## TASK GOAL
Copy all of the material below, line for line.

## THE DATA
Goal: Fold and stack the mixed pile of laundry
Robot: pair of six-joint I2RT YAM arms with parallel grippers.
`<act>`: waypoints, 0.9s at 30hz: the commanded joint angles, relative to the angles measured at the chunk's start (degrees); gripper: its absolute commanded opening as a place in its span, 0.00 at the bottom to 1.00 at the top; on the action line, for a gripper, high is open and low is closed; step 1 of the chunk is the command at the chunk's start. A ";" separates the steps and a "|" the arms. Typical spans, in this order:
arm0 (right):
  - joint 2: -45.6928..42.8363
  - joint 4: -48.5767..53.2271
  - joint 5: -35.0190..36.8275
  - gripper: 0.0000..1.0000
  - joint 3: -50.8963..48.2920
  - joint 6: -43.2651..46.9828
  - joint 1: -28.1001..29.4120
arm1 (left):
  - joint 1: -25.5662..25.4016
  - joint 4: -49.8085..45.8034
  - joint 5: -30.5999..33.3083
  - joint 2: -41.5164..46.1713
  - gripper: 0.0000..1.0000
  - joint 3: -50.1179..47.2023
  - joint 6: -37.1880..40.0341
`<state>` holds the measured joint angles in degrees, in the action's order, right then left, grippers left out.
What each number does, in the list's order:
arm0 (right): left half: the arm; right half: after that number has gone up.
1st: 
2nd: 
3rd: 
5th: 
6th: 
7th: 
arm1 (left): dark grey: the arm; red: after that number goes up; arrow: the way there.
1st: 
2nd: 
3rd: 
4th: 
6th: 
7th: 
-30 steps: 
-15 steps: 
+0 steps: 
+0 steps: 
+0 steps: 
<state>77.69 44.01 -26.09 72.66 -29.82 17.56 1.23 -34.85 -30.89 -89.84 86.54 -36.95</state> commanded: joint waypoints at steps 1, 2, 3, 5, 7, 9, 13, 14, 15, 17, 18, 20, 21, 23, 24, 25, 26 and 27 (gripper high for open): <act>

## EXERCISE RESULT
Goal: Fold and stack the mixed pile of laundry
Robot: pair of six-joint I2RT YAM arms with parallel grippers.
`<act>`: waypoints, 0.9s at 30hz: the commanded joint angles, relative to the angles measured at the chunk's start (degrees); gripper: its absolute commanded opening as a place in its span, 0.00 at the bottom to 1.00 at the top; on the action line, for a gripper, high is open and low is closed; step 1 of the chunk is the command at the chunk's start. A ";" separates the steps and a "|" the arms. Typical spans, in this order:
arm0 (right):
  - joint 2: -45.6928..42.8363
  - joint 4: -48.5767..53.2271
  - joint 5: -35.0190..36.8275
  - gripper: 0.0000..1.0000
  - joint 3: -50.8963..48.2920
  - joint 6: -43.2651..46.9828
  - joint 1: -28.1001..29.4120
arm1 (left):
  - joint 1: -25.5662..25.4016
  - joint 4: -49.8085..45.8034
  - joint 5: -30.5999..33.3083
  - joint 2: -41.5164..46.1713
  - gripper: 0.0000..1.0000
  - joint 3: -50.1179..47.2023
  - joint 6: -37.1880..40.0341
`<state>` holds the measured joint angles in degrees, in the action's order, right then left, grippers left out.
What each number does, in the list's order:
arm0 (right): left half: the arm; right half: after that number has gone up.
1st: 
2nd: 
3rd: 
5th: 
6th: 
7th: 
arm1 (left): dark grey: the arm; red: after that number goes up; arrow: the way there.
1st: 
2nd: 
3rd: 
4th: 
6th: 
7th: 
-30 steps: 
-15 steps: 
+0 steps: 
+0 steps: 
+0 steps: 
<state>77.69 44.01 -26.09 72.66 -29.82 17.56 1.23 -34.85 -30.89 -89.84 86.54 -36.95</state> commanded: joint waypoints at steps 1, 2, 3, 5, 7, 9, 13, 14, 15, 17, 18, 20, 21, 23, 24, 25, 26 and 27 (gripper high for open): <act>

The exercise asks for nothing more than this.